======== RECORDS SHOWN
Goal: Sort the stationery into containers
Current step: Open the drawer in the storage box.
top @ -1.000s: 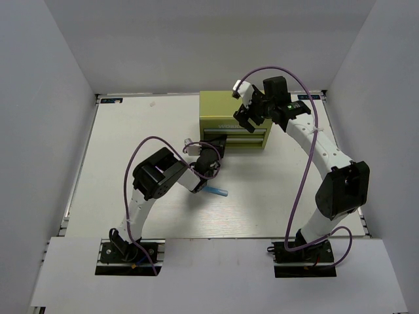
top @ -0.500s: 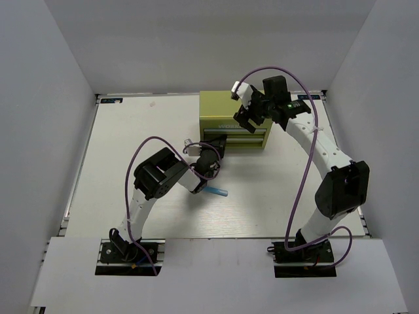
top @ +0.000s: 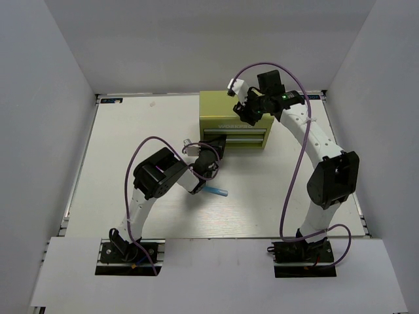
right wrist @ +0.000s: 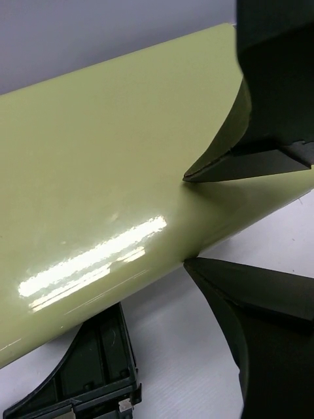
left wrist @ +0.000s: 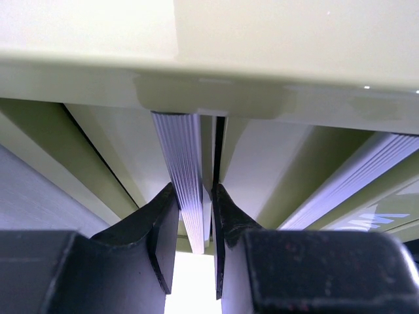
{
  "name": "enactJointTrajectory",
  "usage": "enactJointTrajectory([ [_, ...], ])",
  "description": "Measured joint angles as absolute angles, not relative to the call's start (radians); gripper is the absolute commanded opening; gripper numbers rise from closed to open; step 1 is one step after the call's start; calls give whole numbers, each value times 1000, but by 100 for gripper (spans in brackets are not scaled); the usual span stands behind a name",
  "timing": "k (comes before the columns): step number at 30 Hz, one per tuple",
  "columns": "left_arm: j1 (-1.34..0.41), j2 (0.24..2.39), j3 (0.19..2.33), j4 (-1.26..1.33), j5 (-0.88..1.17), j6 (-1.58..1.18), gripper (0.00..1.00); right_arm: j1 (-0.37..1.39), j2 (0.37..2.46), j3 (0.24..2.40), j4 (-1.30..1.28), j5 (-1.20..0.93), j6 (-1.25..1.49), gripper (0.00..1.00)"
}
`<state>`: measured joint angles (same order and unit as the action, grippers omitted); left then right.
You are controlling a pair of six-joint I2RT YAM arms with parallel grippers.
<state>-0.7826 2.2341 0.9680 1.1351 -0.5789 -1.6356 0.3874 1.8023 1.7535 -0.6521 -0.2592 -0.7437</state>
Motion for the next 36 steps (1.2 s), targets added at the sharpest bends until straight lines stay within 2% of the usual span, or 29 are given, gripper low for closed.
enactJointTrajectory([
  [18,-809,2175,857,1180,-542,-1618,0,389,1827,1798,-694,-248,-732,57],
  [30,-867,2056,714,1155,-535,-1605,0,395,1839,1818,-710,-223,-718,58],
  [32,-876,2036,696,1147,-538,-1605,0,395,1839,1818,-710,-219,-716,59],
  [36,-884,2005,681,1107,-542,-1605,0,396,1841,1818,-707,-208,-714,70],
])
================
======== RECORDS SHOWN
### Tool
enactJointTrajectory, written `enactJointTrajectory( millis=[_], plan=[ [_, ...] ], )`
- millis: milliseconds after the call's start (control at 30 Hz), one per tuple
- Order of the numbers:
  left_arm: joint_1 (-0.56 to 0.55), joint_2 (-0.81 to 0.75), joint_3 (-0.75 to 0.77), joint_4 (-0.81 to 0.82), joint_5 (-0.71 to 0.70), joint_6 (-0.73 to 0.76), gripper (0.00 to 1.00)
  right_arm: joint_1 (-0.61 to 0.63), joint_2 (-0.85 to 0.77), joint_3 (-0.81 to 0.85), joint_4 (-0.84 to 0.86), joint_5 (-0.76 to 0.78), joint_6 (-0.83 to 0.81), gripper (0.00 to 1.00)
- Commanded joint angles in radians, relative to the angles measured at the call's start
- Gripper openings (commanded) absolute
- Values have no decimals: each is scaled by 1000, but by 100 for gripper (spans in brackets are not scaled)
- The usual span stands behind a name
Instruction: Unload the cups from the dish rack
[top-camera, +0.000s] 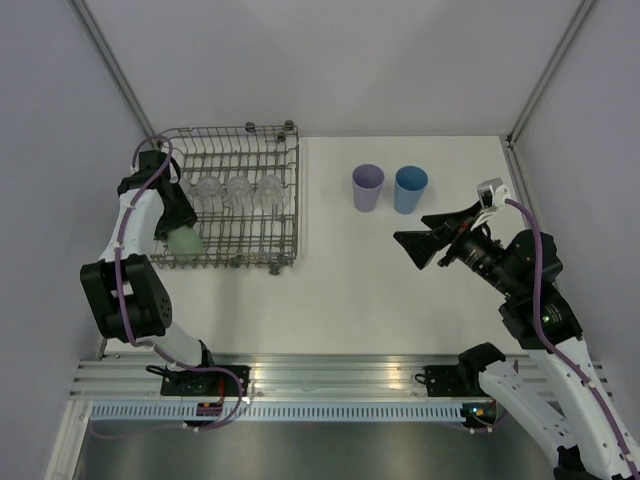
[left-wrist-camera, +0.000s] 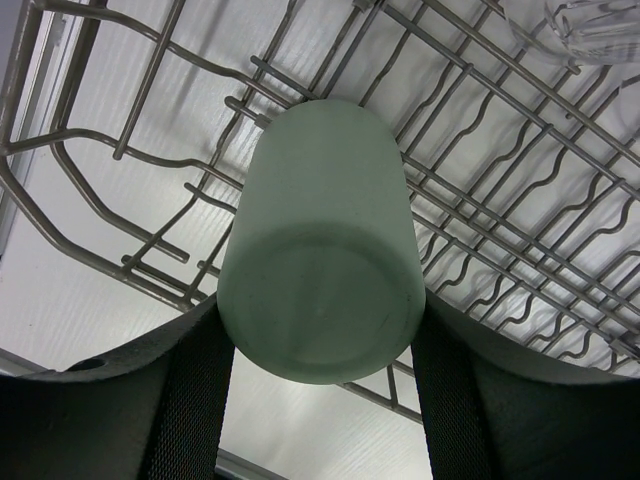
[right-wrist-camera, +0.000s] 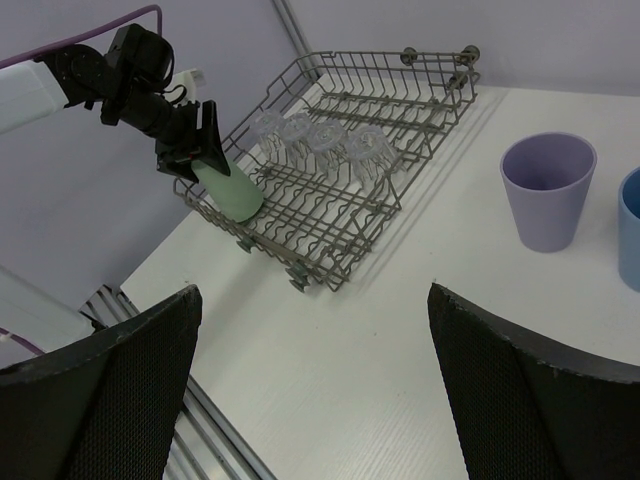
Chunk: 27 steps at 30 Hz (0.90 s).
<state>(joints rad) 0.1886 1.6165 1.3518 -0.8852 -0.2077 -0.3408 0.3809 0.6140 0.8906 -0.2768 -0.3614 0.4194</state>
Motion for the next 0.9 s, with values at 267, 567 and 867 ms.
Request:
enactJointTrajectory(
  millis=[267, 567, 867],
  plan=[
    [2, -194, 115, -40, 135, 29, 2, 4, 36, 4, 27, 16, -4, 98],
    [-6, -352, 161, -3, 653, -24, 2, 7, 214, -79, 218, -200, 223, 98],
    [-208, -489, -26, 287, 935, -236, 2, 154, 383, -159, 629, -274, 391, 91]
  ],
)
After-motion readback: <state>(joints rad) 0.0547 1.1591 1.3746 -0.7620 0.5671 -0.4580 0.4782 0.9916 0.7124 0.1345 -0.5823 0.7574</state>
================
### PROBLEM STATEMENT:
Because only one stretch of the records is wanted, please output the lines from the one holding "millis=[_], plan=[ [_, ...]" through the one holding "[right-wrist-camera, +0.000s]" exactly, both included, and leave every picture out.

### RESPONSE FOR THIS EXERCISE:
enactJointTrajectory, written `enactJointTrajectory( millis=[_], plan=[ [_, ...] ], )`
- millis: milliseconds after the call's start (control at 30 Hz), one per tuple
- Order of the numbers:
  left_arm: joint_1 (-0.56 to 0.55), joint_2 (-0.81 to 0.75), joint_3 (-0.75 to 0.77), joint_4 (-0.81 to 0.82), joint_5 (-0.71 to 0.70), joint_6 (-0.73 to 0.76), gripper (0.00 to 1.00)
  right_arm: joint_1 (-0.61 to 0.63), joint_2 (-0.85 to 0.77), joint_3 (-0.81 to 0.85), joint_4 (-0.84 to 0.86), joint_5 (-0.76 to 0.78), joint_6 (-0.83 to 0.81), gripper (0.00 to 1.00)
- Commanded joint angles in radians, relative to the angles measured at the call's start
- Gripper openings (commanded) absolute
- Values have no decimals: each is scaled by 1000, but by 100 for gripper (spans in brackets are not scaled)
- The usual span stands behind a name
Instruction: Unload the cups from the dish rack
[top-camera, +0.000s] 
[left-wrist-camera, +0.000s] 
[right-wrist-camera, +0.000s] 

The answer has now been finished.